- **Source material**:

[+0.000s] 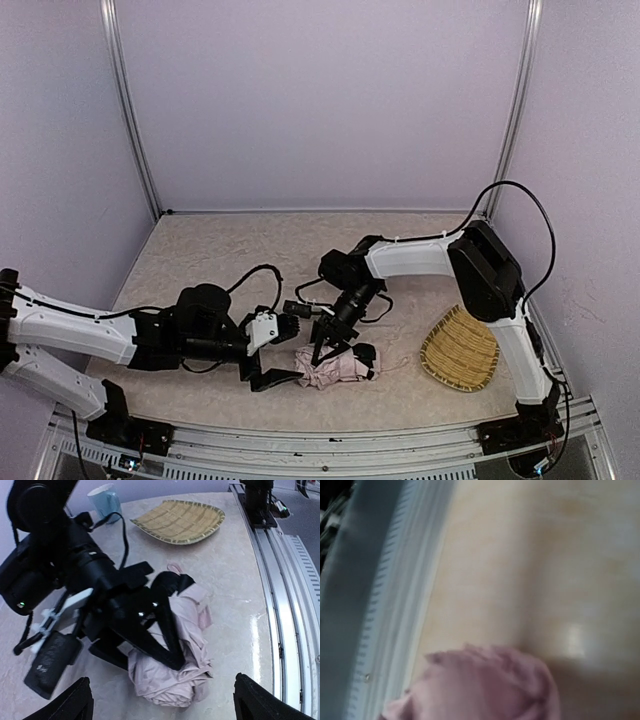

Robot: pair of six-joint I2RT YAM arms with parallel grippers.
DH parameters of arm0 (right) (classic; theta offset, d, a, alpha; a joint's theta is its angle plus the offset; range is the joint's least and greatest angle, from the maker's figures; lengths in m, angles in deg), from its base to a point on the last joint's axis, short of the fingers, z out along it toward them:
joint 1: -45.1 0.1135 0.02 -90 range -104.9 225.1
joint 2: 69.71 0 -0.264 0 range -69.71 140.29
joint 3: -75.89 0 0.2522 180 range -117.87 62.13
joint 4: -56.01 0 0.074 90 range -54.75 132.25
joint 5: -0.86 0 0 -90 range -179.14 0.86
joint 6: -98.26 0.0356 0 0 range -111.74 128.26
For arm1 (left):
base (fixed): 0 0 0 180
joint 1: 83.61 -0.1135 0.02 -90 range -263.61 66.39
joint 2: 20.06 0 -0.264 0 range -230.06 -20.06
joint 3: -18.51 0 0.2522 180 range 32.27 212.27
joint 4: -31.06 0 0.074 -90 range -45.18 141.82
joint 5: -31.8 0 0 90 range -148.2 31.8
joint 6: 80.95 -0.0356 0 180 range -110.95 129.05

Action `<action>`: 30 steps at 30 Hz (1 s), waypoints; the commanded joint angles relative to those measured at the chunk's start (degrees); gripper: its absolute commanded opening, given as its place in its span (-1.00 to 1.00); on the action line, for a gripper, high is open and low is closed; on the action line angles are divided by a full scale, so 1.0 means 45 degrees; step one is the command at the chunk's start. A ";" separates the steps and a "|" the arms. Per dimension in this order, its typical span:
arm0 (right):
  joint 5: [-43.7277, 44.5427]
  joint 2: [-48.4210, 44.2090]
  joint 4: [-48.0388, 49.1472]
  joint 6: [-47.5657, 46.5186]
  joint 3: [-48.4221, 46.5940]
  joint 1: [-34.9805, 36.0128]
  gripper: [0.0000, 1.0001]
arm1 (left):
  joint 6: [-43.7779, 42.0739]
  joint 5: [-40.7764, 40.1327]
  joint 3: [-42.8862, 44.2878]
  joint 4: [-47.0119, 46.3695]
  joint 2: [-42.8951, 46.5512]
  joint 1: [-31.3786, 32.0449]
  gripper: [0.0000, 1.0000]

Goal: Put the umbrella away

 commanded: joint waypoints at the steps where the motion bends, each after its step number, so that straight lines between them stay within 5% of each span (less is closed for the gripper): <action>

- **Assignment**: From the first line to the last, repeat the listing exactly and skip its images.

- **Response below**:
[+0.000s] 

Robot: pair of six-joint I2RT YAM arms with parallel grippers.
DH parameters of arm0 (right) (classic; theta offset, d, a, alpha; a joint's theta is its angle plus the offset; range is the joint's least and greatest angle, from the maker's figures; lengths in m, angles in deg), from its base to a point on the last joint's axis, short of the fingers, z out along it toward them:
joint 1: -45.1 0.1135 0.02 -90 range -104.9 225.1
joint 2: 69.71 0 -0.264 0 range -69.71 140.29
joint 3: -75.89 0 0.2522 180 range -117.87 62.13
joint 4: -56.01 0 0.074 90 range -54.75 132.25
joint 5: -0.86 0 0 -90 range -179.14 0.86
joint 6: -98.26 0.0356 0 0 range -111.74 128.26
For arm1 (left):
base (fixed): 0 0 0 180
joint 1: 83.61 -0.1135 0.02 -90 range -263.61 66.39
joint 2: 20.06 0 -0.264 0 range -230.06 -20.06
joint 3: -18.51 0 0.2522 180 range 32.27 212.27
joint 4: -31.06 0 0.074 -90 range -45.18 141.82
joint 5: -31.8 0 0 90 range -148.2 31.8
joint 6: 80.95 -0.0356 0 180 range -110.95 129.05

Action `<action>`: 30 steps at 30 Hz (1 s), waypoints; the commanded joint angles relative to those measured at the chunk's start (degrees); gripper: its absolute commanded opening, given as its place in its span (-1.00 to 1.00); on the action line, for a gripper, high is open and low is closed; on the action line angles are divided by a full scale, so 1.0 means 45 degrees; step one is the command at the chunk's start. A ";" separates the steps and a "|" the arms. Per dimension in this order, its typical span:
arm0 (right):
  joint 5: [-43.7277, 44.5427]
  joint 2: [-48.4210, 44.2090]
  joint 4: [-48.0388, 49.1472]
  joint 6: [-47.5657, 46.5186]
  joint 3: [-48.4221, 46.5940]
  joint 1: [-34.9805, 36.0128]
  gripper: [0.0000, 1.0001]
arm1 (left):
  joint 6: [-43.7779, 42.0739]
  joint 5: [-40.7764, 40.1327]
  joint 3: [-42.8862, 44.2878]
  joint 4: [-47.0119, 46.3695]
  joint 2: [-42.8951, 46.5512]
  joint 1: [-31.3786, 32.0449]
  gripper: [0.0000, 1.0000]

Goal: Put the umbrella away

 commanded: joint waypoints at the steps where the motion bends, each after its step number, so that straight lines between them stay within 5% of each span (less is closed for the gripper): <action>

Nothing further is required of this output.